EXERCISE REQUIREMENTS: Output all of the material exactly; leave out no line.

DATA EXTRACT:

_____

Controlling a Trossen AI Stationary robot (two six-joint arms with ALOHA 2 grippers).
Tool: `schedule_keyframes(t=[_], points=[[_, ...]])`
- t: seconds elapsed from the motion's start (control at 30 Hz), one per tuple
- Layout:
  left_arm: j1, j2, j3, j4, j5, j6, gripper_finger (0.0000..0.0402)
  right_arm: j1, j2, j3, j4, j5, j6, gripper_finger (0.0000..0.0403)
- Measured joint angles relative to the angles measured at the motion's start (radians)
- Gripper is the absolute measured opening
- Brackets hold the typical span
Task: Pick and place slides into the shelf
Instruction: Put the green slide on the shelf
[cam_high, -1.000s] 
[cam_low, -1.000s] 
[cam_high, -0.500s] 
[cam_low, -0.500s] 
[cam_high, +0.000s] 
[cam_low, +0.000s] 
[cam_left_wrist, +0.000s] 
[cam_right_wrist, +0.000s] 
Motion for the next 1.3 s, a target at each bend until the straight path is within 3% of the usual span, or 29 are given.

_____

SOLUTION TO THIS TASK:
Controlling a Trossen AI Stationary robot (two six-joint arms with ALOHA 2 grippers).
Tool: `schedule_keyframes(t=[_], points=[[_, ...]])`
- t: seconds elapsed from the motion's start (control at 30 Hz), one per tuple
- Layout:
  left_arm: j1, j2, j3, j4, j5, j6, gripper_finger (0.0000..0.0402)
  right_arm: j1, j2, j3, j4, j5, j6, gripper_finger (0.0000..0.0403)
- Measured joint angles relative to the angles measured at the motion's start (radians)
- Gripper is the absolute measured opening
- Brackets hold the typical span
Task: Pick and place slides into the shelf
Instruction: Put the green slide on the shelf
[cam_high, -1.000s] 
[cam_low, -1.000s] 
[cam_high, -0.500s] 
[cam_low, -0.500s] 
[cam_high, +0.000s] 
[cam_low, +0.000s] 
[cam_left_wrist, +0.000s] 
[cam_right_wrist, +0.000s] 
Motion for the next 1.3 s, a target at each bend until the straight path is within 3% of the usual span, or 29 are given.

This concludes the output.